The proposed research will build on the improved BIONIC model and input parameter data streams leading to new models for specific surfactants types that can be viewed as a tiered modelling approach. The research required to implement the tiered approach is divided into three Work Packages (WPs):
WP1. Measuring key input parameters for the BCF model – The main objective of WP1 is to apply standardized experimental methods to generate new empirical measurements for chemicals representing the major surfactant classes to improve the bioaccumulation assessment of surfactants (i.e. partition coefficients/distribution ratios and in vitro biotransformation rate constant estimates);
WP2. Measuring in vivo tissue distribution and steady state fish BCFs – The main objective of WP2 is to generate high quality BCF data for a series of surfactant analogues that will be used to validate model predictions based on measured key parameters alike the ones in WP1. It is proposed to perform up to 4 separate BCF studies, each applying mixtures of 4-5 chemicals, varying key conditions. Our goal is to test three different surfactant mixtures, with one mixture tested at two different bulk water pH. Initially, a small set of relatively large fish (~500 g) will expose for several weeks to a single surfactant mixture that covers the relevant property domain. This size should provide sufficient blood sample to determine the volume of distribution, which strongly supports in vivo with in vitro/in silico predictions, and to examine sampling feasibility in tests with smaller fish. Afterwards, more detailed uptake studies with chemical mixtures will be performed for sufficient time to reach steady state equilibrium (SS), with a large number of smaller fish. The main reason for using smaller fish is that the uptake kinetics (i.e., time to steady-state) are much faster meaning that testing can be completed in a shorter time period. A depuration phase will be included to evaluate model predictions of elimination kinetics based on kB, the gill exchange model, and tissue-water partitioning.

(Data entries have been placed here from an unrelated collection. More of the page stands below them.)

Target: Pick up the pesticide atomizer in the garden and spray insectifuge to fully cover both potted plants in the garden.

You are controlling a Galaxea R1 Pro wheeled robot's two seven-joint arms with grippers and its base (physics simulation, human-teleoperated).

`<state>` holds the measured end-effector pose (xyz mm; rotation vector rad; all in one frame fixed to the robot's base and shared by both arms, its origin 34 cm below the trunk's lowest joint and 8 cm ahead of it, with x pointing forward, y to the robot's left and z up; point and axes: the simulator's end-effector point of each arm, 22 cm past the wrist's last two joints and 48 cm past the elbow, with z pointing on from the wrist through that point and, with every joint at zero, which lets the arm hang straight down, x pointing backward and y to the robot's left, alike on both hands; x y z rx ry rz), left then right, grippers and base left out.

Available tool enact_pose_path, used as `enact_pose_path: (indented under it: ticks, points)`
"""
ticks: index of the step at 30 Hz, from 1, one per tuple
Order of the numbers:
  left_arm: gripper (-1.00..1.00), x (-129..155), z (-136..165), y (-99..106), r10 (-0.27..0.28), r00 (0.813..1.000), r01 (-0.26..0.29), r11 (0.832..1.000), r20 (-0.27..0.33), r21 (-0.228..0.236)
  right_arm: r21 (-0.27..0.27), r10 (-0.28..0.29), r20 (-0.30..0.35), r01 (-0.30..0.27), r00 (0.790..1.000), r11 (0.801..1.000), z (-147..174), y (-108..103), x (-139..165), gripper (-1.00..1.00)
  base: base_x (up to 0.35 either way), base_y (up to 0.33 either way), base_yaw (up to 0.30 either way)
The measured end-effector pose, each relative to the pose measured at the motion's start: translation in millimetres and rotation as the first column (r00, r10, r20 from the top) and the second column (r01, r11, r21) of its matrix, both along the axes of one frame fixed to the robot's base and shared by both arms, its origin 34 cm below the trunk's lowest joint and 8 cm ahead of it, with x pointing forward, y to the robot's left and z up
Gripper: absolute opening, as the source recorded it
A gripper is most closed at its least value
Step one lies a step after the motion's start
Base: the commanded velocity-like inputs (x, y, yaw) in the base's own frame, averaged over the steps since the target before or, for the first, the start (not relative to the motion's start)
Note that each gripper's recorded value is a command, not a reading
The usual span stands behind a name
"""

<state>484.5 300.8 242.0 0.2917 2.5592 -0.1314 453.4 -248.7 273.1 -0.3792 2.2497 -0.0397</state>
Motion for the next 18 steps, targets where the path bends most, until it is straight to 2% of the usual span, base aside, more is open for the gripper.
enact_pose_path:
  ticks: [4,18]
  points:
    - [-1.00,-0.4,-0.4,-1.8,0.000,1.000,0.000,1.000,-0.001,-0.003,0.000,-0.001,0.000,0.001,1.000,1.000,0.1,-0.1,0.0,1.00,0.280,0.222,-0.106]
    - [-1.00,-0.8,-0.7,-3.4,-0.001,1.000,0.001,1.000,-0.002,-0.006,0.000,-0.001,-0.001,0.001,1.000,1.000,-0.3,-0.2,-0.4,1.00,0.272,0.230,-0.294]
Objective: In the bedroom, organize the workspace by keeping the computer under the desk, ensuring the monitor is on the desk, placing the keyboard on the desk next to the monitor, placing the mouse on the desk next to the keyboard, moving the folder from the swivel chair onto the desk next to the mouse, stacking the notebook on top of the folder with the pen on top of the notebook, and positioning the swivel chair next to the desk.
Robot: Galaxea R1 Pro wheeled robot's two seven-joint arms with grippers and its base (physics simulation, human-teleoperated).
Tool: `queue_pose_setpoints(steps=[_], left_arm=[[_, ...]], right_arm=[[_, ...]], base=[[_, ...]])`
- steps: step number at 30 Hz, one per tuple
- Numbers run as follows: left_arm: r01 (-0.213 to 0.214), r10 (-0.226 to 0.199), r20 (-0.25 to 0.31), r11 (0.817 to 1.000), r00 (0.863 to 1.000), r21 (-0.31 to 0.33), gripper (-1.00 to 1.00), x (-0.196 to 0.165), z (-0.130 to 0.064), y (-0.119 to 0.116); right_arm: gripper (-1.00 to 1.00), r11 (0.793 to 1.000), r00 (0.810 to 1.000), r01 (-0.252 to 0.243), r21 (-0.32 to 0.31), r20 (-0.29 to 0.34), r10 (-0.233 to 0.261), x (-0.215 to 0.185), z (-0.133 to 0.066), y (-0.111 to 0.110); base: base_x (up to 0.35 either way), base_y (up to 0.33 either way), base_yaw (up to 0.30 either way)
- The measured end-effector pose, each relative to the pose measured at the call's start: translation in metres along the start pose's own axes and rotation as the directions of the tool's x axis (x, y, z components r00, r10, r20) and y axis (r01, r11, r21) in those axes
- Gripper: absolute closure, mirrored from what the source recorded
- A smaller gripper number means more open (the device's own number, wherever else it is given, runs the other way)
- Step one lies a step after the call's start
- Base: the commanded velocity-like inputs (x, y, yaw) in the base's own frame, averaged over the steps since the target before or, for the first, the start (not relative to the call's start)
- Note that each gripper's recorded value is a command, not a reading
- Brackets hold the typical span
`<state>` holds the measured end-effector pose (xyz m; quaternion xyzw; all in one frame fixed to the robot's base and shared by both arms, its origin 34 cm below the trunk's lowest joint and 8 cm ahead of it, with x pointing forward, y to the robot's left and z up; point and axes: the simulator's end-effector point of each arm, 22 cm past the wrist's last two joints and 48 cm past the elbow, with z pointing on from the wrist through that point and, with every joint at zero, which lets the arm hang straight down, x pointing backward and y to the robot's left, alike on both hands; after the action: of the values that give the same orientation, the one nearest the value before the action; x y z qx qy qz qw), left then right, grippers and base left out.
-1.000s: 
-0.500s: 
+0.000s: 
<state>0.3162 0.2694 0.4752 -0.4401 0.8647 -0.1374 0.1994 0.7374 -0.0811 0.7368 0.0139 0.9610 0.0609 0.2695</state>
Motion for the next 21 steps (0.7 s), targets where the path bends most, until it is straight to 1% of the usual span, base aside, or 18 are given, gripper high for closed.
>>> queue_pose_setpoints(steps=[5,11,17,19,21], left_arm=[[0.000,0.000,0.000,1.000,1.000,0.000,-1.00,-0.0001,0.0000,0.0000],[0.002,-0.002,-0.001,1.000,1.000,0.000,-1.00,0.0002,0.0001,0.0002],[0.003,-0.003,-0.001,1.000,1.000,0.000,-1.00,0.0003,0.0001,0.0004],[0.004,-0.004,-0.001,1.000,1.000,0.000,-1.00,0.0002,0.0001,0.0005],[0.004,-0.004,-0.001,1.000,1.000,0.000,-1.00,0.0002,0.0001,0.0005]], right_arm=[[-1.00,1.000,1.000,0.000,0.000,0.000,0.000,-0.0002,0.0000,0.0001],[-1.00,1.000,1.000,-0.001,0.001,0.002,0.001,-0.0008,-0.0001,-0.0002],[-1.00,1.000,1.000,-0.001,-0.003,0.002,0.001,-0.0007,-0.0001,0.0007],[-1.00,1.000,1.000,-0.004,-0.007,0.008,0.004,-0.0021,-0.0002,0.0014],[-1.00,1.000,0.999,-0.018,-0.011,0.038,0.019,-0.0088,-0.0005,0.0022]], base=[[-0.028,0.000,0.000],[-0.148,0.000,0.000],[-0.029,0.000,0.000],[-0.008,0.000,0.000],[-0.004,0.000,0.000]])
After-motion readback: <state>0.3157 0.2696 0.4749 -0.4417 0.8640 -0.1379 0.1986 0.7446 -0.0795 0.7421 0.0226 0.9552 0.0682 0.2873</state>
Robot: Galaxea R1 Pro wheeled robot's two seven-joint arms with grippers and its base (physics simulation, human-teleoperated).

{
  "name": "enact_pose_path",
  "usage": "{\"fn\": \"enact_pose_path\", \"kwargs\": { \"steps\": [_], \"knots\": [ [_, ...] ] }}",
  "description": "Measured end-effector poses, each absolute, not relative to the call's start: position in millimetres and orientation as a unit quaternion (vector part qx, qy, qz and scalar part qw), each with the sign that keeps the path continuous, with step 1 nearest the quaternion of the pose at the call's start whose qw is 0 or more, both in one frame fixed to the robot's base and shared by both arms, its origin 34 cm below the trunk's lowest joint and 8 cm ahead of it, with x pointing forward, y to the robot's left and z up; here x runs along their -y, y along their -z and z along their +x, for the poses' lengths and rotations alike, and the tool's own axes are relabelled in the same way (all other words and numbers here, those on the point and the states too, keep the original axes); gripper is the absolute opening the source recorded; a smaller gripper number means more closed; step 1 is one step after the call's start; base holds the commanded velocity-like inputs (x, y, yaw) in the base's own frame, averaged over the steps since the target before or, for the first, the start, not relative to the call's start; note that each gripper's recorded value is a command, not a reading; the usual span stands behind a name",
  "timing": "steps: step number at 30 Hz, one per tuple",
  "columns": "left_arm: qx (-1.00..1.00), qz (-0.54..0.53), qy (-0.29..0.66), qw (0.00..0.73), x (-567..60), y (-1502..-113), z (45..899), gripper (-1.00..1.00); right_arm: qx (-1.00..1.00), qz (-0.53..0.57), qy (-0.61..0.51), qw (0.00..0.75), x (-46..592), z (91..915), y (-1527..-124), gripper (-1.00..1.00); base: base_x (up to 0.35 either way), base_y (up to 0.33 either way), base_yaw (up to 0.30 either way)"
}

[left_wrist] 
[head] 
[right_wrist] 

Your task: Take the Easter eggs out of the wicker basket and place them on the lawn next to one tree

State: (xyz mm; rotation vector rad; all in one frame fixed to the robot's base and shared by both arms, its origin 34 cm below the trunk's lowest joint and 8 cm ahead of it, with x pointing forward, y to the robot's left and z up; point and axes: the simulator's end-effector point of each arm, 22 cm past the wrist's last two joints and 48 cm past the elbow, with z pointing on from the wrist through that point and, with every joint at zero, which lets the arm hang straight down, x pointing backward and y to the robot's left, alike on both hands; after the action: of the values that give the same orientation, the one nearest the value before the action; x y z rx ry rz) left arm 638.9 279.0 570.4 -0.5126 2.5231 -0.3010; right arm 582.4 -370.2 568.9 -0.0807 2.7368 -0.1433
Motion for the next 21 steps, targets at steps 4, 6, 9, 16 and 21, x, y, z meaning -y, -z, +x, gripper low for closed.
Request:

WP3. Use modeling insights to refine the mechanistic bioaccumulation models for surfactants – The main objectives of WP 3 are to (i) support decisions on the experimental design of the in vivo BCF studies, (ii) to support the development of new structure-activity relationships for key parameters in the chemical domain of surfactants, (iii) to discuss selection/application of the key parameters into the model in a tiered modelling scheme (alike Figure 1), and (iv) to compare BCF model outcomes with in vivo BCF results. WP 3 includes developing a guidance document on model parameterization and related tools for surfactants.